The Johnville Bog & Forest Park (Parc écoforestier de Johnville) is a protected area in Estrie, Quebec, Canada that encompasses the Johnville Bog (Tourbière de Johnville) and its surroundings. In addition to the bog, this also includes a kettle, a lake (Lacs Jenckes), and a pond.

==Etymology==
The park takes its name from the hamlet of Johnville, located in Cookshire-Eaton. Johnville was named after a man named John Sewell Sanborn (born 1819 in New Hampshire) who over the course of his life was a lawyer, deputy of Sherbrooke, senator of Wellington, and Saint-François district Superior Court judge. He sat on the Queen's Bench in Montreal until his death in 1877. He was a "fervent annexationist" and wished for Canada to become part of the United States.

The bog was formerly known as the Marécages de Johnville.

In 2010, on what would have been his 100th birthday, the Arthur-N.-Langford Pond was inaugurated in honour of the founder of the Bishop's University Biology Department.

==History==
During the urban agglomeration in 2002, the City of Sherbrooke acquired the borough of Lennoxville, and along with it, the bog. Lennoxville had long used the lands as its water source, which has since been abandoned.

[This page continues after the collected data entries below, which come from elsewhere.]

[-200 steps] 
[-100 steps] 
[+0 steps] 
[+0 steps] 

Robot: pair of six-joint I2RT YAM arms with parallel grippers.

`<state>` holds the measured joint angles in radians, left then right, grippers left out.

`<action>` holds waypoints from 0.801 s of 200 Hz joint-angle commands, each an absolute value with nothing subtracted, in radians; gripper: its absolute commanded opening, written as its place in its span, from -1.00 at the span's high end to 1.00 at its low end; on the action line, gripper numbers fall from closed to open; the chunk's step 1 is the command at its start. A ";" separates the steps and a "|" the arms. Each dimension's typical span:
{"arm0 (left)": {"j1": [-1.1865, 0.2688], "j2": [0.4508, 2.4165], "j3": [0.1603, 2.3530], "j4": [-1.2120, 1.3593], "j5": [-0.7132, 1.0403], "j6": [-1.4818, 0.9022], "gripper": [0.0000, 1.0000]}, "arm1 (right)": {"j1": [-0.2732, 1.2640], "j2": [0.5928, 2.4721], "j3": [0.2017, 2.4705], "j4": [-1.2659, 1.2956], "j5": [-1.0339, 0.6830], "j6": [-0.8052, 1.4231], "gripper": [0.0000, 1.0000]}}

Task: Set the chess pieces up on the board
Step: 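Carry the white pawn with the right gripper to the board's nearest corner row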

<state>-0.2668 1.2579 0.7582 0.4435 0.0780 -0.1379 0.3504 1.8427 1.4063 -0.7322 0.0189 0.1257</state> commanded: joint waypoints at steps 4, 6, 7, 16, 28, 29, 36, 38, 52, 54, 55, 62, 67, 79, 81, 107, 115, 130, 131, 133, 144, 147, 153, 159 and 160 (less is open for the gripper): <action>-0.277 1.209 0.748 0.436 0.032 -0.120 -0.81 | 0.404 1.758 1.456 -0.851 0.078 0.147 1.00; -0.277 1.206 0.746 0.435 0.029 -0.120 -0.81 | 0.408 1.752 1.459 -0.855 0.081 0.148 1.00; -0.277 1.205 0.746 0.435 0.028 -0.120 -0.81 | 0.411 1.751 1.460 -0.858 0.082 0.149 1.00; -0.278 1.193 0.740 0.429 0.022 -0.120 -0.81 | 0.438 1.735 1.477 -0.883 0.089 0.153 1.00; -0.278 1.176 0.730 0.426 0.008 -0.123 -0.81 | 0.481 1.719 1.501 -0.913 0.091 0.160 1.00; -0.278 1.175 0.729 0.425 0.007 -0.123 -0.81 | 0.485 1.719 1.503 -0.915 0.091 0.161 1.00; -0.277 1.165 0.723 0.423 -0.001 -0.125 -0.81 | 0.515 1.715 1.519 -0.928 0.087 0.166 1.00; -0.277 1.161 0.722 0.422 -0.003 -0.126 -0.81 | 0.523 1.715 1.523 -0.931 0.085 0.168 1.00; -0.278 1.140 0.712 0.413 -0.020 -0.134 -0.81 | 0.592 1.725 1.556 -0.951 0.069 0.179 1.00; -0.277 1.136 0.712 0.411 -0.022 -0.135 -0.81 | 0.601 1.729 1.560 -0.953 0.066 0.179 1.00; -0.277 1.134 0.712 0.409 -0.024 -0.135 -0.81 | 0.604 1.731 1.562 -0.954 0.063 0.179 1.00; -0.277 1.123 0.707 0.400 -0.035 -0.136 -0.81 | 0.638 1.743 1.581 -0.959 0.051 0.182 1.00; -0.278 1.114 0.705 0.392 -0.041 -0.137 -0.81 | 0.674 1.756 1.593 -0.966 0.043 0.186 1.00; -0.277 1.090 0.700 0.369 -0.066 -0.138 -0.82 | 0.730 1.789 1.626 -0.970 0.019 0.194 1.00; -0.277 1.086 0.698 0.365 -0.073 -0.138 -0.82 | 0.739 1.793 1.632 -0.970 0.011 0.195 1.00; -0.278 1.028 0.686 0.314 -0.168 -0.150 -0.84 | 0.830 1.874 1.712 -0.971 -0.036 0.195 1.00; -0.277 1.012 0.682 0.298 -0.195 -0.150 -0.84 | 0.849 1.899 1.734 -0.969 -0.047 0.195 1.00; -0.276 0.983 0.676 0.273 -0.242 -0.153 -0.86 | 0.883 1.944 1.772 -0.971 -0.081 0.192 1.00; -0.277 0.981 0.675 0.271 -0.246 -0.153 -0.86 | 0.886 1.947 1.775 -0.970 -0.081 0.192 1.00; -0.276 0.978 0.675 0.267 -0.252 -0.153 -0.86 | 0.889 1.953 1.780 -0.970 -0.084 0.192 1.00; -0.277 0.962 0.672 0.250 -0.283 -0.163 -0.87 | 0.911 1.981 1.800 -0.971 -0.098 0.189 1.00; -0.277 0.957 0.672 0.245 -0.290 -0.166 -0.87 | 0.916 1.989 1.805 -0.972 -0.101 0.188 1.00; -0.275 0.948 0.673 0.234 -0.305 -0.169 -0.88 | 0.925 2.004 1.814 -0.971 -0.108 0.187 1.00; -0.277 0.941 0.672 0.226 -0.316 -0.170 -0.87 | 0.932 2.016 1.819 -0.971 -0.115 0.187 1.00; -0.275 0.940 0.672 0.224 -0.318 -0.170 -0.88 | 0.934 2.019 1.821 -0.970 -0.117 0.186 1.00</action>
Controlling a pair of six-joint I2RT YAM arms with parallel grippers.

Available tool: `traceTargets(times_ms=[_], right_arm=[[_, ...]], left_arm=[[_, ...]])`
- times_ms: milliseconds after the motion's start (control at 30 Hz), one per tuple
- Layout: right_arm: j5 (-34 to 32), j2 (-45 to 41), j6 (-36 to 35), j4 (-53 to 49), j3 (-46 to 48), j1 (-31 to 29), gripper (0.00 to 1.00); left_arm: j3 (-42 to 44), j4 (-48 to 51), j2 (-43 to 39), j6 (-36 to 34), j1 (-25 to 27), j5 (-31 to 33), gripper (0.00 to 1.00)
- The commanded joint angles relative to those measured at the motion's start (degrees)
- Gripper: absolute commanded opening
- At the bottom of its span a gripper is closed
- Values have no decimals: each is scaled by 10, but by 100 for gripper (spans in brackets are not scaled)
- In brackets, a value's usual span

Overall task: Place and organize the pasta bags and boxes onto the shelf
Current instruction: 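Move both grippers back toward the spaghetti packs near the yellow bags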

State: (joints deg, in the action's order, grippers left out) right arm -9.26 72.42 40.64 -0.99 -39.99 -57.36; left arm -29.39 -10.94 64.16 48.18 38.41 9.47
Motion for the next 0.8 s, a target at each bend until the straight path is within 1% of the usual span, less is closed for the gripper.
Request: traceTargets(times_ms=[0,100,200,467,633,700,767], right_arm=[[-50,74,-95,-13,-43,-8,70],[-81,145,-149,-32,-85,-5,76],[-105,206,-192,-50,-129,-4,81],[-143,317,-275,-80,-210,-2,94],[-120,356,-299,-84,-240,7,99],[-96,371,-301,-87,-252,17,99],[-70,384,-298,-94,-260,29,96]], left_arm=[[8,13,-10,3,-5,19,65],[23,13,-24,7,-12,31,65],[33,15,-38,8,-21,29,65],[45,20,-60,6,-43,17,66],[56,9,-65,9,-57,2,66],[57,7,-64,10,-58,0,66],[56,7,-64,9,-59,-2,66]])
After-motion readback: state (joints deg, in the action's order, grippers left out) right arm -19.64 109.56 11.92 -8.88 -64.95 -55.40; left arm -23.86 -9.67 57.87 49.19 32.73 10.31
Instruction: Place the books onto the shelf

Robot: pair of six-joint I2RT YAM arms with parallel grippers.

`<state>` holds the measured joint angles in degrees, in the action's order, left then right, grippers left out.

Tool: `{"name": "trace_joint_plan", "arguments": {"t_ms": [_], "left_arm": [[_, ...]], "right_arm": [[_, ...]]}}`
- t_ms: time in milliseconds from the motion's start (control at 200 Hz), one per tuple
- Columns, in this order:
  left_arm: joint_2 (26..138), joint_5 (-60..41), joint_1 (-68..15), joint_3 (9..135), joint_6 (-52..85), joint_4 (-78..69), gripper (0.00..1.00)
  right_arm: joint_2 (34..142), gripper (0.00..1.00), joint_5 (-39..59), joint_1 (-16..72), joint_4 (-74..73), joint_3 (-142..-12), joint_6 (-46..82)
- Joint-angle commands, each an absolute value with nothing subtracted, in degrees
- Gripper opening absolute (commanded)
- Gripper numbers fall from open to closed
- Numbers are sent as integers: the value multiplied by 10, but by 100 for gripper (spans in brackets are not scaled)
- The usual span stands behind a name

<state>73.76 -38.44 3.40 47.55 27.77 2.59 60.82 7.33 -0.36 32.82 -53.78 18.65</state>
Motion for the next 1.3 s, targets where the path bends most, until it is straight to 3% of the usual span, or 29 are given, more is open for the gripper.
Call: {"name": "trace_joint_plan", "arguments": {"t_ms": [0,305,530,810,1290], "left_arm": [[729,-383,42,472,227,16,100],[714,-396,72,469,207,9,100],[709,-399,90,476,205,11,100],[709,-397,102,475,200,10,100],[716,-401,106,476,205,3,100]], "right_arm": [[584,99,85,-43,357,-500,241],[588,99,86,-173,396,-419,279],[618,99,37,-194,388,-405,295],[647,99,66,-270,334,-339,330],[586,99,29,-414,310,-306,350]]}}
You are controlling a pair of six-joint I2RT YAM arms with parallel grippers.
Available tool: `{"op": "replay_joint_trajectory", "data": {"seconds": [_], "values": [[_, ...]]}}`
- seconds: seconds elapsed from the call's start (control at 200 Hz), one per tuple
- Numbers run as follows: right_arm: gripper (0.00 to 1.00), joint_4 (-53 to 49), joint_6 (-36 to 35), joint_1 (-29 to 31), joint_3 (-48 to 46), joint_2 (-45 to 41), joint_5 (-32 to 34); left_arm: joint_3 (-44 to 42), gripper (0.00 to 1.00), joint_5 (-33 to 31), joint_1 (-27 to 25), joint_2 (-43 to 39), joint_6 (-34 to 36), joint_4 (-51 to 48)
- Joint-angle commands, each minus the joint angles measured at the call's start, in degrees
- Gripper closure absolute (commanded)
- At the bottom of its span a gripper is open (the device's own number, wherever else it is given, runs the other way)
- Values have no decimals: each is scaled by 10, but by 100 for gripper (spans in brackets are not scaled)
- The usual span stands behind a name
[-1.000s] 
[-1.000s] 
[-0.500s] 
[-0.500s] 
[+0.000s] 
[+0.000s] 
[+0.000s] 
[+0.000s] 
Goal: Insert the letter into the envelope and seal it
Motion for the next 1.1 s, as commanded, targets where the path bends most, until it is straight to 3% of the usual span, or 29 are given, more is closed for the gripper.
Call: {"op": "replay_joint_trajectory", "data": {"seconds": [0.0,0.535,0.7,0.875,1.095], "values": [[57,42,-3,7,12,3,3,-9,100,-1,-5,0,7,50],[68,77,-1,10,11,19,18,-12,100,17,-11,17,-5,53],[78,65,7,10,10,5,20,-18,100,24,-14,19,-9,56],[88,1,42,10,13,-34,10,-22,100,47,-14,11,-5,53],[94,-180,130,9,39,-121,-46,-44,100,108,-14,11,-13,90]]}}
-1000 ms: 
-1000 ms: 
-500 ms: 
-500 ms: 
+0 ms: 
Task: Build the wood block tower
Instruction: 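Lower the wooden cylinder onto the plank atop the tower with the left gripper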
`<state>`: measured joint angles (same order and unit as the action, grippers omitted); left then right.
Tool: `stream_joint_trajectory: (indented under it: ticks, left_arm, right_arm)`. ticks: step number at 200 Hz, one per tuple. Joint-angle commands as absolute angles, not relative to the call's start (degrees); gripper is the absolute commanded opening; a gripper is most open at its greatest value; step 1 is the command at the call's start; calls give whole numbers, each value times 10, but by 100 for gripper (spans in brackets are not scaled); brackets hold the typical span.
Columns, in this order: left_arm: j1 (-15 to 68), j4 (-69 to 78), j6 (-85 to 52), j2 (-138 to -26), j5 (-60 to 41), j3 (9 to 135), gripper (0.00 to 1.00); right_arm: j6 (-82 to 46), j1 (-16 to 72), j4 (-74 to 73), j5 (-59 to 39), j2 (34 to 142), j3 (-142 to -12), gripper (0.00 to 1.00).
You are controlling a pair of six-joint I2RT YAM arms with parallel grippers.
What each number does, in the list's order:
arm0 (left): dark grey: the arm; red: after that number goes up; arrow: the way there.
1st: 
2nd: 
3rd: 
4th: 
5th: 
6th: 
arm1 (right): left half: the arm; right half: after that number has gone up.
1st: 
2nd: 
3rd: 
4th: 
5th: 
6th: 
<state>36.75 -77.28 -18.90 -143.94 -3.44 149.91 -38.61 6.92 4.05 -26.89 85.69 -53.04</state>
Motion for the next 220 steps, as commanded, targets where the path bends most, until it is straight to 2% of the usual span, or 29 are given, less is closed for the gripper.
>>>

In 1989, the Johnville Woodland Conservation Corporation (known today as Nature Eastern Townships) was created to "promote ... the importance of insuring the conservation in perpetuity of the quite unique ecosystems of the Johnville Bog and Forest Park."

The park has been open to the public since 2003.

In 2008, the Corporation signed an administrative agreement with the City of Sherbrooke regarding long-term leasing and conservation easement.

In December 2010, following a recommendation by the Ministry of Municipal Affairs, the City of Sherbrooke transferred ownership of the park to Bishop's University and the Université de Sherbrooke (since the land actually belongs in the jurisdiction of Cookshire-Eaton, not Sherbrooke).

==Recreation==
The park contains 5.5 km of walking trails in the summer, some of which wander on stilts over the bog, and 8 km for cross-country skiing or snowshoeing in the winter. Wildlife observers, particularly birders, might be interested in the Cooper's hawk, palm warblers, Lincoln's sparrows, hen harriers, and various waterfowl.

==Wildlife==

Given its unusual ecosystems, the park contains a number of species of flora and fauna that are unique to the area.